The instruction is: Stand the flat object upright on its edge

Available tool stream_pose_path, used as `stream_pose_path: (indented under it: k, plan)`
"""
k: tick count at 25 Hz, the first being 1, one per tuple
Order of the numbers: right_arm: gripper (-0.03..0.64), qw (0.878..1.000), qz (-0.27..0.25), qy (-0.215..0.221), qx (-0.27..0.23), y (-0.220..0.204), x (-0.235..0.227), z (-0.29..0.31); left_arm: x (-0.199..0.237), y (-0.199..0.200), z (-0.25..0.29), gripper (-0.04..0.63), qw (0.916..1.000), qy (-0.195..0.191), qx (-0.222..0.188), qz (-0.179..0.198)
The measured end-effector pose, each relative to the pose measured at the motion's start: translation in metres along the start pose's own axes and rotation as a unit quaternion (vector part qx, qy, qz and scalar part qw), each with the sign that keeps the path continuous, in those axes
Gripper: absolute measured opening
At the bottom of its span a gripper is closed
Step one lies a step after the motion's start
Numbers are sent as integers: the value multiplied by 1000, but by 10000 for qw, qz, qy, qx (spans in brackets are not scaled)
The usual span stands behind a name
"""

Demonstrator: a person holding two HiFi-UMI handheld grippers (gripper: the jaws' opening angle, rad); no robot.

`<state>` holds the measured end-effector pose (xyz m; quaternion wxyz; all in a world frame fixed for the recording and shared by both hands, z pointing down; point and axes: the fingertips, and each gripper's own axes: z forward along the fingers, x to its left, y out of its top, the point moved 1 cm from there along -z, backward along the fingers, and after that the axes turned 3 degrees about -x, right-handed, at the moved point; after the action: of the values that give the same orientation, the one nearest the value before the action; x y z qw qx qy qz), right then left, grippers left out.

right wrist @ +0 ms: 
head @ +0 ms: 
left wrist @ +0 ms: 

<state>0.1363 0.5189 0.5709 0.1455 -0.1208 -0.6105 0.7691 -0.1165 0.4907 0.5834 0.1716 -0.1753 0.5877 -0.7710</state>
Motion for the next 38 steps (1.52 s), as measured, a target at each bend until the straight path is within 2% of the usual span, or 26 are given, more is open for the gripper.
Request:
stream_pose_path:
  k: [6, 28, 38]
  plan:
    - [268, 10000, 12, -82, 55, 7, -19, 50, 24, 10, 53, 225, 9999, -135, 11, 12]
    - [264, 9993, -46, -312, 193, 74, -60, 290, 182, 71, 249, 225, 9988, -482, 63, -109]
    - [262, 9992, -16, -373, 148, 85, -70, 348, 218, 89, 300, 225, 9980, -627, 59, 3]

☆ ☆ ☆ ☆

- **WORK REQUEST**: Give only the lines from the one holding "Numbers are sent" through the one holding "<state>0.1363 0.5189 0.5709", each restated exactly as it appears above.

- **YOUR SOLUTION**:
Numbers are sent as integers: the value multiplied by 1000, but by 10000 for qw, qz, qy, qx (spans in brackets are not scaled)
The usual span stands behind a name
"""

Demonstrator: a person holding two HiFi-UMI handheld grippers (gripper: the jaws' opening angle, rad); no robot.

`<state>` holds the measured end-effector pose (xyz m; quaternion wxyz; all in a world frame fixed for the recording and shared by both hands, z pointing down; point and axes: the fingertips, and each gripper's own axes: z forward along the fingers, x to its left, y out of its top, the point moved 1 cm from there along -z, backward along the fingers, and after that the axes turned 3 degrees about -x, right-handed, at the moved point; after the action: of the values that give the same orientation, the one nearest the value before the action; x y z qw qx qy qz), right then left, grippers left out.

right wrist @ +0 ms: 
head @ +0 ms: 
left wrist @ +0 ms: 

<state>0.1363 0.5189 0.5709 0.1455 -0.1208 -0.6105 0.7691 -0.1165 0.4907 0.5834 0.1716 -0.1753 0.5877 -0.7710</state>

There is nothing else to this exercise.